Strong bank earnings helped the financial sector with XLF gaining +0.63%, but that was offset by tech stocks tanking, despite the widely anticipated IPO of Coinbase. The stock rallied at first but then most momentum and closed below its IPO price.
Added the chief strategist of TD Ameritrade:
The first wave of Q1 big bank results look pretty much as strong as most analysts had expected – even stronger actually, it’s possible that we’re in a powerful market that’s in a forgiving mood when it comes to bad news.
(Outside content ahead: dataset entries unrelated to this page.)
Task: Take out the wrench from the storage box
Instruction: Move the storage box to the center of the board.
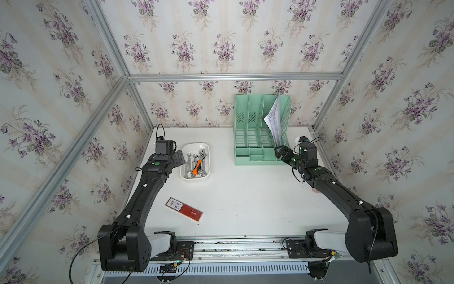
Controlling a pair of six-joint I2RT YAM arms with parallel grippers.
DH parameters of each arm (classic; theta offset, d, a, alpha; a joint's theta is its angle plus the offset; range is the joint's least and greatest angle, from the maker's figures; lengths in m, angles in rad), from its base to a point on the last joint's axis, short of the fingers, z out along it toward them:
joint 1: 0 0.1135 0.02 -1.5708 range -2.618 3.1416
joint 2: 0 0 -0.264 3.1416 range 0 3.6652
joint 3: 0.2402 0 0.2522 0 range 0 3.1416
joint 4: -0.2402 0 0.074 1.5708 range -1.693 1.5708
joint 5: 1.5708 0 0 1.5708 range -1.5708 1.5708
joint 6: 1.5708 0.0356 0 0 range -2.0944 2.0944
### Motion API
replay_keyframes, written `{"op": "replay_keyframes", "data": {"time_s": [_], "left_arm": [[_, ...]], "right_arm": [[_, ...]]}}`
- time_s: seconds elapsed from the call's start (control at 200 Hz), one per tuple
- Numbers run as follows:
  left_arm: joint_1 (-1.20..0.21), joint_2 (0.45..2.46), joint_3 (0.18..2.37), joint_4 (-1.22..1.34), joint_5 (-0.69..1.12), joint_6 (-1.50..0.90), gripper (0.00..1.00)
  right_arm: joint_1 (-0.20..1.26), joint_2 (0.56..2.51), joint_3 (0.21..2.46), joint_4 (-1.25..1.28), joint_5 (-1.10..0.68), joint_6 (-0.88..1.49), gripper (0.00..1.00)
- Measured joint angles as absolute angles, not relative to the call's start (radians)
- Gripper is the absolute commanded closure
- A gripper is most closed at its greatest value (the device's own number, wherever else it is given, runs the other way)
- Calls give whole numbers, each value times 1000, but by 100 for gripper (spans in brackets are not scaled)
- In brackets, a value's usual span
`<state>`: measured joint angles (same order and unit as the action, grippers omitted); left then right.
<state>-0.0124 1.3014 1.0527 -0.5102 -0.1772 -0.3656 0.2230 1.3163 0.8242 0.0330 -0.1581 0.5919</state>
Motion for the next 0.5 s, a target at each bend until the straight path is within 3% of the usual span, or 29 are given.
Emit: {"op": "replay_keyframes", "data": {"time_s": [0.05, 0.195, 0.499], "left_arm": [[-9, 1357, 1085, -533, -145, -365, 3], [-5, 1498, 1145, -596, -54, -346, 25], [-4, 1625, 1186, -639, -12, -320, 48]], "right_arm": [[273, 1319, 826, 27, -170, 598, 3], [374, 1326, 813, 27, -199, 621, 3], [490, 1383, 813, 46, -229, 654, 5]]}}
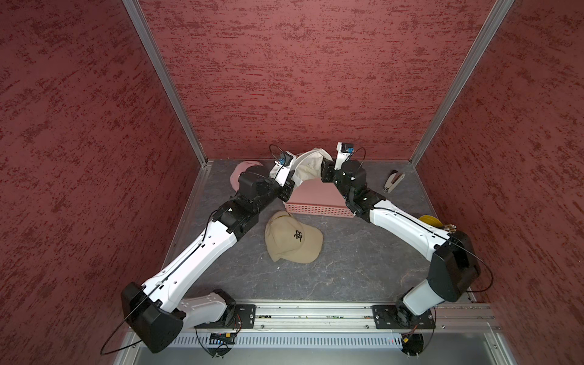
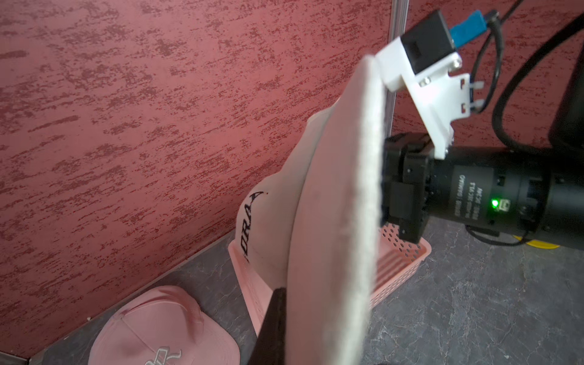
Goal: Turn the baseball cap inside out
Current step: Turn over the baseball cap.
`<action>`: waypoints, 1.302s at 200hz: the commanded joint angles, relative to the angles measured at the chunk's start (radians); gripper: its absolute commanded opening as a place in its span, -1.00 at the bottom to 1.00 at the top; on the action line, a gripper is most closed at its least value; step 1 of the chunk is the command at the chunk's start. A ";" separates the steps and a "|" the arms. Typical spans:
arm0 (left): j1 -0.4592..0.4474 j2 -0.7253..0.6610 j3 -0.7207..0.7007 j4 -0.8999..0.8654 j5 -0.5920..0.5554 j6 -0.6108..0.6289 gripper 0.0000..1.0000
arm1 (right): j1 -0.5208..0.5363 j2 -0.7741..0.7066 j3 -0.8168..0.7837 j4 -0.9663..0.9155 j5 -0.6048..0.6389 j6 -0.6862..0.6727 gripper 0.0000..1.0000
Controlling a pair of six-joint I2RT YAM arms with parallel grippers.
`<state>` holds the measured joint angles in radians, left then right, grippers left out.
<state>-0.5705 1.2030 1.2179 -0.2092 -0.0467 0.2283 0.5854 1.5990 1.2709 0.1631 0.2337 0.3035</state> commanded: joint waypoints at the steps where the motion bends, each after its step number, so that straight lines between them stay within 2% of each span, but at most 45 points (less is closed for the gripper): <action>1: 0.035 -0.038 0.056 0.019 0.042 -0.066 -1.00 | -0.008 -0.034 0.041 -0.105 -0.122 -0.128 0.06; 11: 0.051 -0.047 0.055 0.006 0.092 -0.081 -1.00 | -0.022 -0.062 0.029 -0.110 -0.149 -0.174 0.19; 21: 0.063 -0.054 0.054 -0.011 0.139 -0.087 -1.00 | -0.053 -0.092 0.013 -0.110 -0.264 -0.224 0.26; 52: 0.086 -0.076 0.060 -0.090 0.250 -0.027 -1.00 | -0.148 -0.179 -0.052 -0.077 -0.437 -0.315 0.26; 62: 0.108 -0.083 0.073 -0.137 0.320 0.015 -1.00 | -0.190 -0.194 -0.064 -0.090 -0.548 -0.362 0.28; 82: 0.187 -0.083 0.115 -0.281 0.535 0.194 -1.00 | -0.257 -0.221 -0.129 -0.100 -0.743 -0.557 0.29; 99: 0.296 -0.079 0.135 -0.388 0.720 0.424 -1.00 | -0.311 -0.229 -0.162 -0.185 -0.924 -0.759 0.29; 112: 0.394 -0.051 0.178 -0.512 0.880 0.613 -1.00 | -0.328 -0.221 -0.152 -0.297 -1.003 -0.896 0.29; 119: 0.445 -0.028 0.216 -0.572 0.981 0.663 -1.00 | -0.333 -0.212 -0.136 -0.371 -1.036 -0.968 0.29; 138: 0.530 0.057 0.378 -0.819 1.192 0.833 -1.00 | -0.334 -0.188 -0.095 -0.485 -1.076 -1.055 0.26; 146: 0.529 0.078 0.418 -0.881 1.202 0.877 -1.00 | -0.334 -0.186 -0.098 -0.477 -1.090 -1.059 0.26; 172: 0.503 0.092 0.452 -0.927 1.222 0.924 -1.00 | -0.334 -0.209 -0.152 -0.348 -1.159 -1.020 0.28; 194: 0.475 0.100 0.489 -1.049 1.249 1.025 -1.00 | -0.334 -0.250 -0.174 -0.317 -1.194 -1.046 0.29; 214: 0.438 0.109 0.528 -1.154 1.213 1.093 -1.00 | -0.334 -0.286 -0.151 -0.412 -1.233 -1.131 0.27; 235: 0.426 0.095 0.528 -1.162 1.201 1.105 -1.00 | -0.335 -0.326 -0.102 -0.621 -1.308 -1.296 0.25; 260: 0.425 0.102 0.544 -1.154 1.234 1.107 -1.00 | -0.335 -0.366 -0.074 -0.765 -1.376 -1.415 0.24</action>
<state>-0.1413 1.3064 1.7264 -1.3209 1.1320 1.2942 0.2535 1.2751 1.1370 -0.3996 -1.0222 -0.9363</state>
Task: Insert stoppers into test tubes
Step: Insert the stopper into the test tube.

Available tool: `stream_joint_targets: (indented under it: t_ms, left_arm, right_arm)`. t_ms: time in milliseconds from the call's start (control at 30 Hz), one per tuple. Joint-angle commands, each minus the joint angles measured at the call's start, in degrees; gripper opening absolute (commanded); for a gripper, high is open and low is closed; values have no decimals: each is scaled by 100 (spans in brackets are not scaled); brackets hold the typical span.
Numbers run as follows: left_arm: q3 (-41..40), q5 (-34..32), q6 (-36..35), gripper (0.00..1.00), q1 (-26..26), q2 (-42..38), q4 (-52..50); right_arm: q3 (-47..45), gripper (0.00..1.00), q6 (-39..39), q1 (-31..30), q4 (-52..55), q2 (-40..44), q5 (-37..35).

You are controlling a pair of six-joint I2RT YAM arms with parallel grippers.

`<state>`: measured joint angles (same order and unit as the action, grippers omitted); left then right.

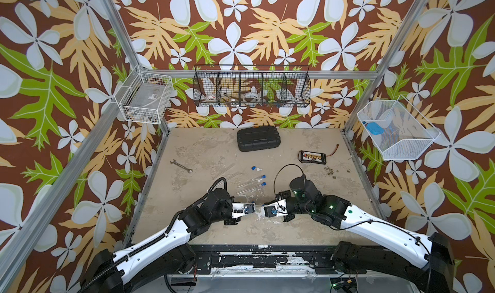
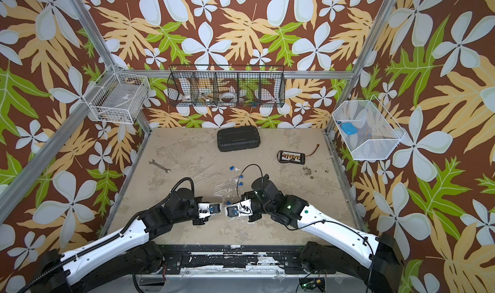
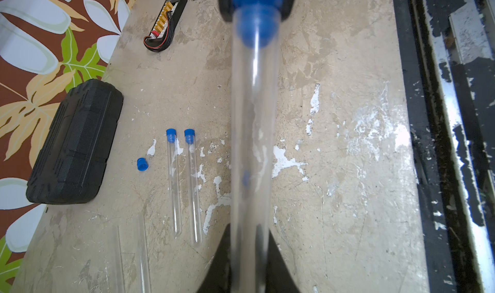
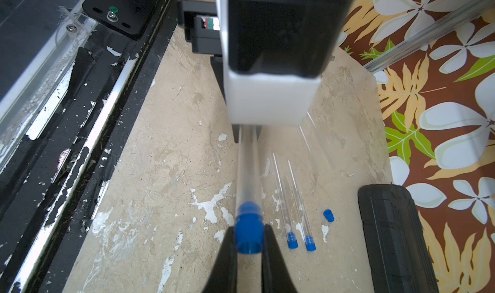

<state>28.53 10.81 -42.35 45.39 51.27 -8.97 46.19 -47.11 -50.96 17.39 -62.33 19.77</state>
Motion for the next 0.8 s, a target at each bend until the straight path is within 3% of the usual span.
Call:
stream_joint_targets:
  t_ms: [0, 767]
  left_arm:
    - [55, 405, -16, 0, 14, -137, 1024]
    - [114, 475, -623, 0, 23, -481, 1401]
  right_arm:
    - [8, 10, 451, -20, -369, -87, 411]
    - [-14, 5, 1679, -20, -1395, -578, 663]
The path of least resistance for stocks continues to seem to be to go higher, with the market climbing a wall of worries that just doesn’t go away.
On the economic front, we learned that soaring import and export price inflation has finally been noted with the Commodity ETF DBC rocketing +2.30%. None of this was addressed by Fed head Powell speaking before the Economic Club of Washington.
The US Dollar took a dive and approached a key support level, bond yields inched up a bit, and Gold gave back some of yesterday’s gains.
Another session where not much was gained or lost.
2. ETFs in the Spotlight
In case you missed the announcement and description of this section, you can read it here again.
It features some of the 10 broadly diversified domestic and sector ETFs from my HighVolume list as posted every Saturday. Furthermore, they are screened for the lowest MaxDD% number meaning they have been showing better resistance to temporary sell offs than all others over the past year.
The below table simply demonstrates the magnitude with which these ETFs are fluctuating above or below their respective individual trend lines (%+/-M/A). A break below, represented by a negative number, shows weakness, while a break above, represented by a positive percentage, shows strength.
For hundreds of ETF choices, be sure to reference Thursday’s StatSheet.
For this current domestic “Buy” cycle, here’s how some our candidates have fared:
Click image to enlarge.
Again, the %+/-M/A column above shows the position of the various ETFs in relation to their respective long-term trend lines, while the trailing sell stops are being tracked in the “Off High” column. The “Action” column will signal a “Sell” once the -8% point has been taken out in the “Off High” column. For more volatile sector ETFs, the trigger point is -10%.
3. Trend Tracking Indexes (TTIs)
Our TTIs changed only inconsequentially.
This is how we closed 4/14/2021:
Domestic TTI: +19.57% above its M/A (prior close +19.38%)—Buy signal effective 07/22/2020.
International TTI: +16.88% above its M/A (prior close +16.20%)—Buy signals effective 07/22/2020.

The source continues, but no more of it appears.